**Task statement**
Please give the lines below again exactly as they stand, from the one that contains "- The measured" up to and including the one that contains "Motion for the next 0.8", leaving all pictures out.

BEGIN Data extracts

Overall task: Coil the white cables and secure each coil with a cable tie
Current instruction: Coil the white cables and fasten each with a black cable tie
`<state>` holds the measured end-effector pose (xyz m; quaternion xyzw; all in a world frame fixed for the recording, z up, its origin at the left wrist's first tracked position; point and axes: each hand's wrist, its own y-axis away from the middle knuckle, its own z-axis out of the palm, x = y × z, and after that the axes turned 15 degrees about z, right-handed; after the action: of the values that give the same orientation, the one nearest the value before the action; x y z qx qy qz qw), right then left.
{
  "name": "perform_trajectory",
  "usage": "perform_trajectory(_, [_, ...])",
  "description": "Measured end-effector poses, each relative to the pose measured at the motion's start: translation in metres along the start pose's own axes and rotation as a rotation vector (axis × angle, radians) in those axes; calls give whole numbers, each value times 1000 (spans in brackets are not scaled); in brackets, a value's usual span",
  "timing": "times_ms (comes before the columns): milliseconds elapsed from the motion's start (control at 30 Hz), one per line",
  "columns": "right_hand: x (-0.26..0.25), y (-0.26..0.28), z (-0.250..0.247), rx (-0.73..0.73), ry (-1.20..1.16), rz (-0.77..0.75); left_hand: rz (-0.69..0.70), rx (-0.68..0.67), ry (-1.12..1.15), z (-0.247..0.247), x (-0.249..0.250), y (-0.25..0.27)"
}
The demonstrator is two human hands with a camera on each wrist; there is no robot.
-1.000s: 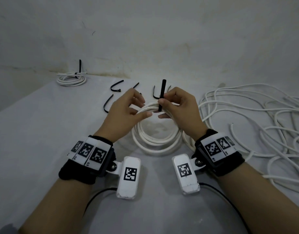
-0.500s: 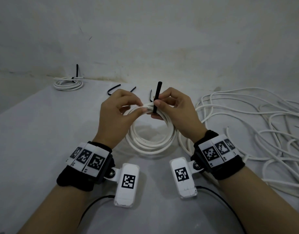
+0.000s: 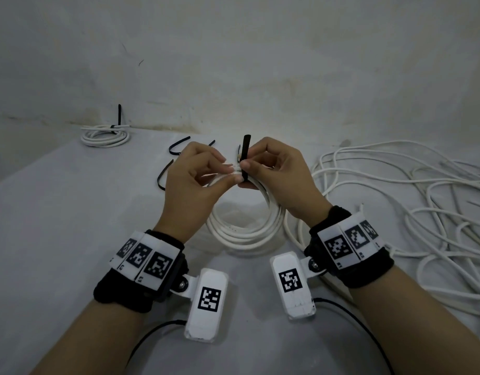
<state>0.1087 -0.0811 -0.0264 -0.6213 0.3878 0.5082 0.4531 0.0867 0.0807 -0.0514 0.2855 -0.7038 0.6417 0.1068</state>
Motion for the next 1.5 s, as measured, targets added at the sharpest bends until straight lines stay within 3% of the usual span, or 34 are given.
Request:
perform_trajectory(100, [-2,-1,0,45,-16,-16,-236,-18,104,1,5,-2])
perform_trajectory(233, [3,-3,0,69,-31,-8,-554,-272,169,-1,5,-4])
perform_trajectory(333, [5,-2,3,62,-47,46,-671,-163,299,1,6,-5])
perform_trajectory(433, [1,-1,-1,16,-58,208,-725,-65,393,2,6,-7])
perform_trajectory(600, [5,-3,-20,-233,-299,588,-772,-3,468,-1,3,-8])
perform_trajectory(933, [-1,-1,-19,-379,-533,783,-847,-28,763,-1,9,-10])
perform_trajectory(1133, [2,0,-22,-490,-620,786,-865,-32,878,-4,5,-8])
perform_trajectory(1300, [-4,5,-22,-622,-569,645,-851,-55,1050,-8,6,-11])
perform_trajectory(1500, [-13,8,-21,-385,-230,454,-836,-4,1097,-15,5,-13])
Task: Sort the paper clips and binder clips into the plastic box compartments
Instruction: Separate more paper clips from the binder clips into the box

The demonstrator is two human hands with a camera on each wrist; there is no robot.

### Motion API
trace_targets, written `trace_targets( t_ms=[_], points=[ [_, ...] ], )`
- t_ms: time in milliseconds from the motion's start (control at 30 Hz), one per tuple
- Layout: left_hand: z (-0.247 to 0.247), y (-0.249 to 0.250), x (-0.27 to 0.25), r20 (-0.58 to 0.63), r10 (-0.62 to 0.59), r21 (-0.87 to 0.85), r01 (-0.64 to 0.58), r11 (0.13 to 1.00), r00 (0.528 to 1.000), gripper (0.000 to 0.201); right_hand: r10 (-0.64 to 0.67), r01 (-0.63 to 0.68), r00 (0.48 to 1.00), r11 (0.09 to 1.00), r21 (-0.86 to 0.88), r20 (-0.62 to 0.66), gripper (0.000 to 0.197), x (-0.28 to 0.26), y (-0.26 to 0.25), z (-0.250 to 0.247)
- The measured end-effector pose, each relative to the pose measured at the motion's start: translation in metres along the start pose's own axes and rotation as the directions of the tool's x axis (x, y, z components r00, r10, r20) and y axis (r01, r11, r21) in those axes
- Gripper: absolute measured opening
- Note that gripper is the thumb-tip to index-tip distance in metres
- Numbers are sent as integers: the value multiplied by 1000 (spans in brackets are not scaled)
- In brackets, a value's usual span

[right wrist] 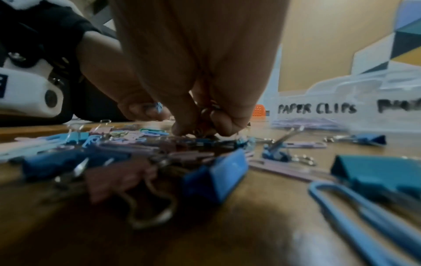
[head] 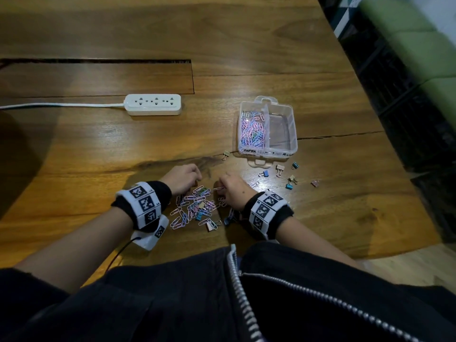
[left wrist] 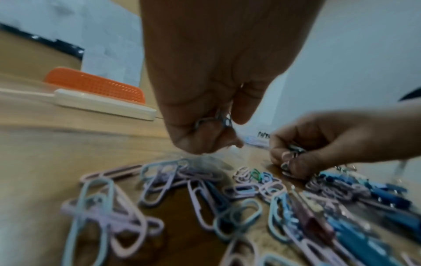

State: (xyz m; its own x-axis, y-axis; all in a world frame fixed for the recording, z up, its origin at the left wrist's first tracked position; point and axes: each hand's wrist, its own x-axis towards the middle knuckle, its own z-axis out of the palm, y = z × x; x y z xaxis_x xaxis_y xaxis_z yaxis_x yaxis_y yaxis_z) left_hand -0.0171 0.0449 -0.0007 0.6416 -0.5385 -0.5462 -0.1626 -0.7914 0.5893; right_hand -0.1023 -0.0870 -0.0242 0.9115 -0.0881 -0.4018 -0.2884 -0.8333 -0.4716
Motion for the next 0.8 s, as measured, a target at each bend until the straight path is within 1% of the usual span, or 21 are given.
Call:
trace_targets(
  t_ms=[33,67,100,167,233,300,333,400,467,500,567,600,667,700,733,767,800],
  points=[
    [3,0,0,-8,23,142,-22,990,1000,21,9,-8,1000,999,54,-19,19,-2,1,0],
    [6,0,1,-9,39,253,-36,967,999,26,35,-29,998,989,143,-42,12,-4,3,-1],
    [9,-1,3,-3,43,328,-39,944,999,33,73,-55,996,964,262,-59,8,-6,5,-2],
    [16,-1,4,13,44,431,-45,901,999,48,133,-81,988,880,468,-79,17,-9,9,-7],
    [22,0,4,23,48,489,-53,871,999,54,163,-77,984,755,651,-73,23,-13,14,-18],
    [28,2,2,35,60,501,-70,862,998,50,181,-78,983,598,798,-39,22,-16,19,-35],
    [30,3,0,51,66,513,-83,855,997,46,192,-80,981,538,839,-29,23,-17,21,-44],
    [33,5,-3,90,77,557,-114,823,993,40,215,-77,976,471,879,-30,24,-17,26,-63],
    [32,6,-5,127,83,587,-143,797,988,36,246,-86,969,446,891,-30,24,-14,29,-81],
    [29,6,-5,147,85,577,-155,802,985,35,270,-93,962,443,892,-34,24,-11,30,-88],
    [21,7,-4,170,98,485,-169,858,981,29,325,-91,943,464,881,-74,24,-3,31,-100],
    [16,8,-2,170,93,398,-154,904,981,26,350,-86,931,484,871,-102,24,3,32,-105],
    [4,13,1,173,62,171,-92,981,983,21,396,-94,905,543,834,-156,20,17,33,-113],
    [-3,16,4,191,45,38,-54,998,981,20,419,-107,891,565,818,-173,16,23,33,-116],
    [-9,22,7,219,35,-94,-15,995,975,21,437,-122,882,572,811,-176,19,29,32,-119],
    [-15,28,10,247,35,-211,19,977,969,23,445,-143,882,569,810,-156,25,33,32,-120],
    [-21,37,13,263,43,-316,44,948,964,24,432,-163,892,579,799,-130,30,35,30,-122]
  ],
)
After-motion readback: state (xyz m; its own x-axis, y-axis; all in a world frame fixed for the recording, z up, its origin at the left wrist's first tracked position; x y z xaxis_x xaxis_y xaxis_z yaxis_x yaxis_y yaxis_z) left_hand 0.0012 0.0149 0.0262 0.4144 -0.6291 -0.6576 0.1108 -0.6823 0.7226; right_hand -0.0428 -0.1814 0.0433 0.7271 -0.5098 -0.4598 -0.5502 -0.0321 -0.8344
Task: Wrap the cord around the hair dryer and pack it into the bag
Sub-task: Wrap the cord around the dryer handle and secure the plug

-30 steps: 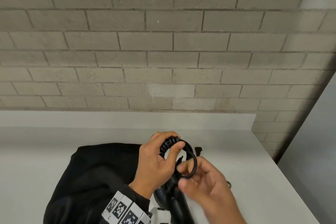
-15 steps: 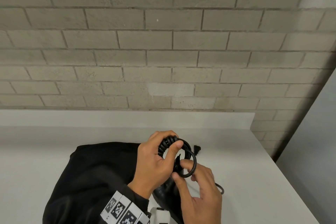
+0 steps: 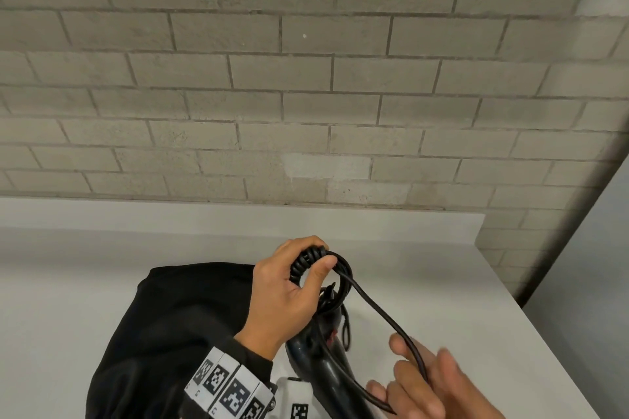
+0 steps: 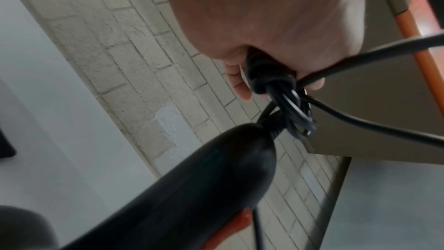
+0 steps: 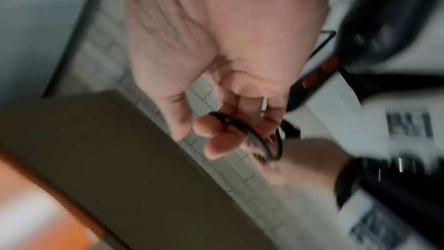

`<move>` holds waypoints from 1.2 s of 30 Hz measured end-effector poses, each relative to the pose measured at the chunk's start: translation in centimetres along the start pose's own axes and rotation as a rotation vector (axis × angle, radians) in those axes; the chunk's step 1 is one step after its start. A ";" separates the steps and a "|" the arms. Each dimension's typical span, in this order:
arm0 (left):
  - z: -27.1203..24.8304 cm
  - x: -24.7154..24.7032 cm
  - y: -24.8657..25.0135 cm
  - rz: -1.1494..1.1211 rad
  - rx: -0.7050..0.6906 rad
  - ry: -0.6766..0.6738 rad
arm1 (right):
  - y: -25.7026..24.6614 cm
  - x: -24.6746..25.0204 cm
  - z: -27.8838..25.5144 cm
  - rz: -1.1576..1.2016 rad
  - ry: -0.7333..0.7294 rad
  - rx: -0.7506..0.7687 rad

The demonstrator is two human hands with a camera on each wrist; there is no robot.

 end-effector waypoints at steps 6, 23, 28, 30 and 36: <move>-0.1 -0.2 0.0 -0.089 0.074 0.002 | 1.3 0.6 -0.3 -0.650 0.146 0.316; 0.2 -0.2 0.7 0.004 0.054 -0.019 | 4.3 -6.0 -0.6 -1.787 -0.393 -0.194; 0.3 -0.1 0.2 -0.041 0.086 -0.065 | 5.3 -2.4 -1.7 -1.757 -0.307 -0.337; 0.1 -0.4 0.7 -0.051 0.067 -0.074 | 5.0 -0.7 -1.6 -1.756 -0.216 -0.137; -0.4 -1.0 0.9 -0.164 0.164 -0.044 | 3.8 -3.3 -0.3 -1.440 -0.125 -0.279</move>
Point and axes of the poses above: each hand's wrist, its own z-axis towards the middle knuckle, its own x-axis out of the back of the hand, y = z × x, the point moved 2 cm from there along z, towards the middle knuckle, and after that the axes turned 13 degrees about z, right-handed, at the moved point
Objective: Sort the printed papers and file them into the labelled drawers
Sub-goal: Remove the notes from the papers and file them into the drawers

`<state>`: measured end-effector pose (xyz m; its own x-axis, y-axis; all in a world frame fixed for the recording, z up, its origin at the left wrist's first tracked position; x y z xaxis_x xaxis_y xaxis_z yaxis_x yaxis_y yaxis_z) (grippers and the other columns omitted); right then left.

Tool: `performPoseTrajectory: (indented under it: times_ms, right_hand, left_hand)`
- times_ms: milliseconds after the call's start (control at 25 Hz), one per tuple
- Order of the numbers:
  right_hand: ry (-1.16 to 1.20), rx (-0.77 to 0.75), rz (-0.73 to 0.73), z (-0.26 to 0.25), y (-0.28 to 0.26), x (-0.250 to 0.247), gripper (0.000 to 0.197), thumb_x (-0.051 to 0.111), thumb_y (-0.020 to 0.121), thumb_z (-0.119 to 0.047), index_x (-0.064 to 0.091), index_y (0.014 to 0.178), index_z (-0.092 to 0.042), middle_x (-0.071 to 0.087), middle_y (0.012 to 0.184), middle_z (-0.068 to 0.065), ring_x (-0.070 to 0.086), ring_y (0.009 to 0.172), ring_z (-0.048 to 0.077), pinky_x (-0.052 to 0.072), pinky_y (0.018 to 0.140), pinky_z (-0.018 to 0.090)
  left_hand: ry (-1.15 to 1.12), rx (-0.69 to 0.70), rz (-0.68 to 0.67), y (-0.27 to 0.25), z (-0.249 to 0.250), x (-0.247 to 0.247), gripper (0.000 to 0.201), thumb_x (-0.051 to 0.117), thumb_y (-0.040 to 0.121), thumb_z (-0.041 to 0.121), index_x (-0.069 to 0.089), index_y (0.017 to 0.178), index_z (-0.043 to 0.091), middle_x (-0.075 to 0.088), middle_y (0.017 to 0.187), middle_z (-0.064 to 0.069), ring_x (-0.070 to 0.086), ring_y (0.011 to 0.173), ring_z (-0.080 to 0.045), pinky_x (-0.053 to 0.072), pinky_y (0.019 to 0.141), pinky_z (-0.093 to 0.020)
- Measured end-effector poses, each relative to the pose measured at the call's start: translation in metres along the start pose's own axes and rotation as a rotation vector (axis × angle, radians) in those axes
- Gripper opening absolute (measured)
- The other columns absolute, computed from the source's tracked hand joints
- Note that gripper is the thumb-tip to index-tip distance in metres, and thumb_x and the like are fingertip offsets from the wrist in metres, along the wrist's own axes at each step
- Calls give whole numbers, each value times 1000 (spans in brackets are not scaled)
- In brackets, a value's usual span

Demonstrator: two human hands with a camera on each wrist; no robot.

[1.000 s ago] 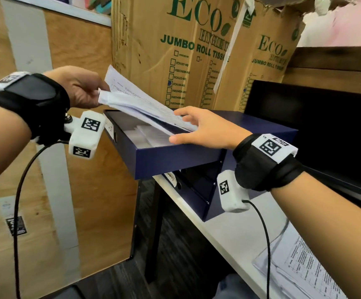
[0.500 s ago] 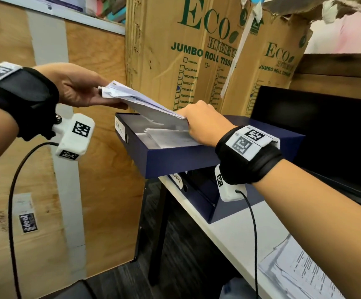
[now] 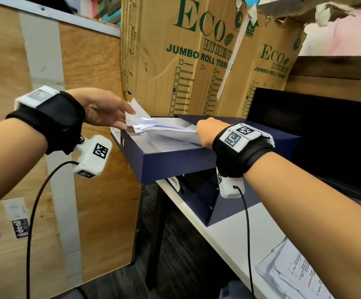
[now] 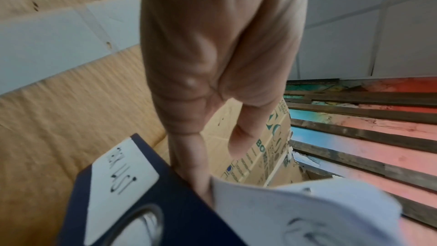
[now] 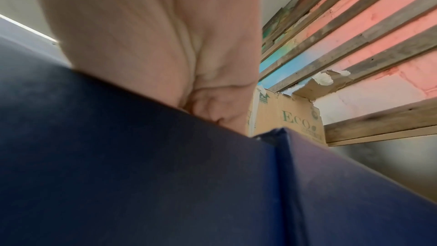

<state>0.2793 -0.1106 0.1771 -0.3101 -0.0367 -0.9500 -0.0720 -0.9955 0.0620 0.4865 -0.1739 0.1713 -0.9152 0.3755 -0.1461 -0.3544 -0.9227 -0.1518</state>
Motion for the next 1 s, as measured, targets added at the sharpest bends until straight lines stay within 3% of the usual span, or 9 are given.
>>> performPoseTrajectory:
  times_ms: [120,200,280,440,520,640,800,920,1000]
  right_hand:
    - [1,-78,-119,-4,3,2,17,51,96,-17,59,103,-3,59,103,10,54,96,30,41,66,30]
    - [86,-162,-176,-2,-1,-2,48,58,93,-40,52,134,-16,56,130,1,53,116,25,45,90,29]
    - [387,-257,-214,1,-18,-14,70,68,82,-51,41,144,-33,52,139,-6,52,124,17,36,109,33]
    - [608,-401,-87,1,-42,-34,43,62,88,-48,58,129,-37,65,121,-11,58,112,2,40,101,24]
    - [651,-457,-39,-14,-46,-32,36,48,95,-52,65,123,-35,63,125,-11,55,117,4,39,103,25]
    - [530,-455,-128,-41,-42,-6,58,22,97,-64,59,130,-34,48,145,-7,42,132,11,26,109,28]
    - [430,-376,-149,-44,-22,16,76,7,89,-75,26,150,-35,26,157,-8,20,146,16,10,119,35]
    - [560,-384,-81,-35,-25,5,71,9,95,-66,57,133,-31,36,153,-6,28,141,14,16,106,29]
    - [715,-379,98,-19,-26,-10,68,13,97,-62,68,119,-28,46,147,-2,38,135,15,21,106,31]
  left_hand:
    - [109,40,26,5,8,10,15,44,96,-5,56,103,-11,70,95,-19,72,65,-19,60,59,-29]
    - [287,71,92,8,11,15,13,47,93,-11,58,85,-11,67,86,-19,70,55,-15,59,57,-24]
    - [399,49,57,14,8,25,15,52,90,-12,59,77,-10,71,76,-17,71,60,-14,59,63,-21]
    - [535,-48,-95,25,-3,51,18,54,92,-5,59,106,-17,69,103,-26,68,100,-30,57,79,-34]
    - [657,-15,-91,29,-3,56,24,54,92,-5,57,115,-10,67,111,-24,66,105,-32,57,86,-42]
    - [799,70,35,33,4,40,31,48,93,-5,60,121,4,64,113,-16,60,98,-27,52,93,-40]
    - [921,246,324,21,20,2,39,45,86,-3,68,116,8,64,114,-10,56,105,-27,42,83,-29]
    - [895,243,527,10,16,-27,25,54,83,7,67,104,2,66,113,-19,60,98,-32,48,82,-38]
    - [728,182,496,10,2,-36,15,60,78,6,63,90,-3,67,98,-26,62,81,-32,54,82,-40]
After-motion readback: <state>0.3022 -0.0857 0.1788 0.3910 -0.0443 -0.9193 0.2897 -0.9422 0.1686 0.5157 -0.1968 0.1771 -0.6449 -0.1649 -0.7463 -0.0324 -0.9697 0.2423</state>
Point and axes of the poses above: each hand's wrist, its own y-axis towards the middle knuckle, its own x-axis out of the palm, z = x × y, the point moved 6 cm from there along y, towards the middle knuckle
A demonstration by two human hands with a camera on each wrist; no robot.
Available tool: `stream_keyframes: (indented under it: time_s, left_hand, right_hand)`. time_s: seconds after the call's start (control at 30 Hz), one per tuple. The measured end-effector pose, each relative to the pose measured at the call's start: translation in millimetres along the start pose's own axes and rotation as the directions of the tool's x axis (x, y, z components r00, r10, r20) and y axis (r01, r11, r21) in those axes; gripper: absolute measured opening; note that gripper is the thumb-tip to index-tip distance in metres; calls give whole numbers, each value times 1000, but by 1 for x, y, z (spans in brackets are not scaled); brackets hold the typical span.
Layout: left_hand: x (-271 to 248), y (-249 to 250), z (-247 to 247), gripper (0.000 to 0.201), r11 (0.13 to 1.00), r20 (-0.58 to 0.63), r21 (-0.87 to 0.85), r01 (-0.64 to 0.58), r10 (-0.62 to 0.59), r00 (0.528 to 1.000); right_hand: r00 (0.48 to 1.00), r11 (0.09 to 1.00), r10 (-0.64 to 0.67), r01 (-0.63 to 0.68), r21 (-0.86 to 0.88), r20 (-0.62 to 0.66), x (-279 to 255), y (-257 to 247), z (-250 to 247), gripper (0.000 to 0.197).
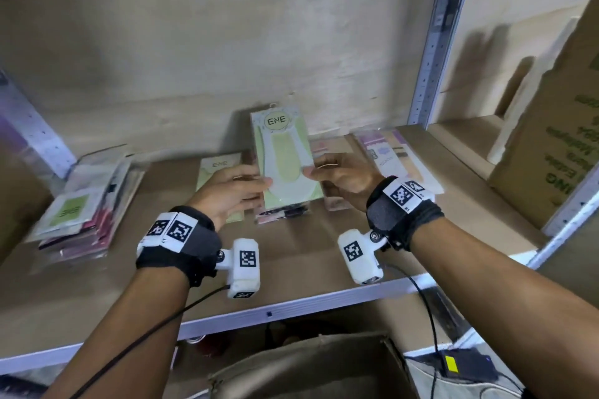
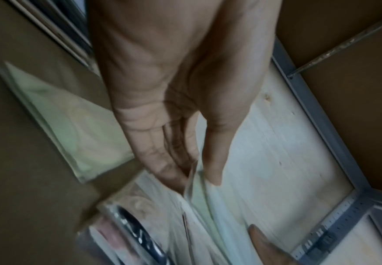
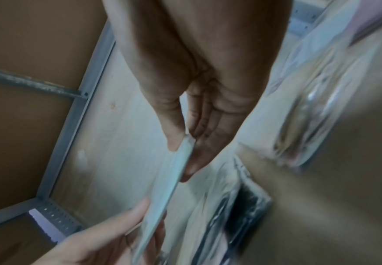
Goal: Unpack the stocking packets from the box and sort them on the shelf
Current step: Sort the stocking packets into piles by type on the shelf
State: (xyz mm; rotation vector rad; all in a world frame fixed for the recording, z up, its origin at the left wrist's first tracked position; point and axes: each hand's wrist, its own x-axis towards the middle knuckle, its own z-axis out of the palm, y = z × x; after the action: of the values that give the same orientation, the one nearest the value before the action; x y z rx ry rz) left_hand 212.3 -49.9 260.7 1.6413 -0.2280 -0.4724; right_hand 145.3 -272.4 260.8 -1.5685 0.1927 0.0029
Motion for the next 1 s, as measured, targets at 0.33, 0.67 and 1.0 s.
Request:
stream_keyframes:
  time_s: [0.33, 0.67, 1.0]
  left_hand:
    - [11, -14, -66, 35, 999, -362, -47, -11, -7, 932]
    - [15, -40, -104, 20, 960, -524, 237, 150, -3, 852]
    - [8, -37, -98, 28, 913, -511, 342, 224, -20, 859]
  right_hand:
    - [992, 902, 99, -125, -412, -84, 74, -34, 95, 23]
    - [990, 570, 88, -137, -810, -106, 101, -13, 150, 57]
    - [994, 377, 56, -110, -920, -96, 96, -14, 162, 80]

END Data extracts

**Response below**
- The measured end-effector pose, each relative to the pose measured at the motion's start: translation in metres along the start pose's own axes and rotation as the directions of the tool's x axis (x, y, z components r00, r10, r20) and y axis (r01, r11, r21) in those axes
- Gripper: absolute measured opening
- Note that gripper is the thumb-tip to index-tip distance in metres
- Numbers are sent as integers: the value multiplied by 1000 (spans in brackets are not scaled)
- In brackets, a value's usual span

[right wrist] 
[head] 
[left wrist] 

State: (xyz m; its own x-axis, y-axis; all in a world frame fixed for the recording, z up, its origin at the left wrist's first tracked position; point and axes: each hand's wrist, its own x-axis towards the middle knuckle, its own z-axis out of the palm, y = z × x; x y z xaxis_x xaxis_y xaxis_z yaxis_x yaxis_y yaxis_z) left_hand -0.0171 0.0449 -0.0007 0.6416 -0.5385 -0.5462 -0.1626 -0.7914 0.5893; right_hand -0.1023 -0.0870 -0.0242 0.9115 -0.0881 -0.4018 -0.2884 -0.8333 -0.4716
Motion for the next 0.8 s, as measured, a target at each bend until the straight path is within 1% of the usual span, or 21 are given.

No further output is expected here.